Все шли попарно: справа – люди, слева – чудовища.
Бал контрастов.
Казалось, прекрасные существа не замечают уродства своих спутников: тонкие пальцы ласкали свалявшуюся в колтун шерсть, нежное плечо приникало к гнойникам, жабий рот, трепеща языком-удавкой, сливался в поцелуе с рубиновыми устами, чудная ножка соседствовала с перепончатой лапой, а лик святого – со свиным рылом или птичьим клювом. Пары шли, непринужденно беседуя и улыбаясь друг другу, поддерживая собеседника под локоть, дабы тот не поскользнулся на раскисшей от дождя земле. Дикая смесь запахов: пот и ладан, вонь отхожей ямы и благоуханье розария; небесный хор сплетался с дьявольским хохотом, а пенье свирели – с карканьем ворон. Идущие были увлечены разговором (хотя Альберт тщетно пытался уразуметь, о чем они говорят!..) и не обращали никакого внимания на умирающего наемника. Из тумана рождались все новые и новые пары, и наконец Скулле заметил, что процессия постепенно сворачивает, замыкаясь в кольцо, в безумный хоровод, а он лежит в самом центре. Внутренний круг образовывали милые юноши и девицы, скрывая собой внешний круг чудовищ, и внезапно на капитана снизошло озарение. Семь смертных грехов и семь добродетелей окружали его! Только было их не семь – семижды семь, и еще семь раз по семь, и еще, и снова, и опять…
Это был знак, знамение свыше! Ведь недаром добродетели обратились к нему лицом, заслонив мерзость греха! Значит, не все потеряно; значит, еще есть возможность встать на верный путь – и случись чудо, даруя грешнику второй шанс…
Виденье меркло.
Отовсюду наваливалась жаркая, душная тьма.
– …Я выжил действительно чудом.
В горле пересохло, и отец Игнатий надолго припал к кубку с вином. Кадык на жилистой шее судорожно дергался.
– Меня подобрал один селянин, из местных, благослови его Господь. Мир не без добрых людей. Выходил, отпоил молоком и травами. Но на ноги я встал другим человеком. Альберт Скулле, бесшабашный убийца, умер там, на поле. Я отдал спасителю все, что у меня было, и явился в обитель Трех Святых. Теперь я – брат Игнатий. До конца моих дней.

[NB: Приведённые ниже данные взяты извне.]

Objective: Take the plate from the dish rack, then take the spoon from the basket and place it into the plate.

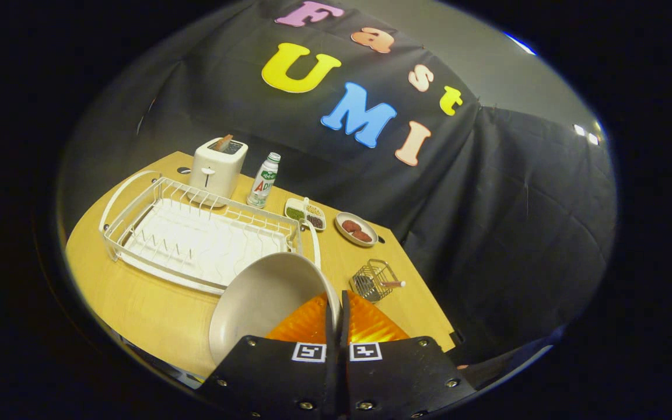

Бывший наемник взглянул на судью и обнаружил, что тот буквально застыл, слушая его рассказ, превратился в безмолвную статую и, кажется, даже дышит через раз.
– Что с вами, мейстер Жодем? Вам плохо?
– Нет-нет! Мне… мне хорошо! – судья с явным усилием разорвал кандалы оцепенения и тоже потянулся к кубку.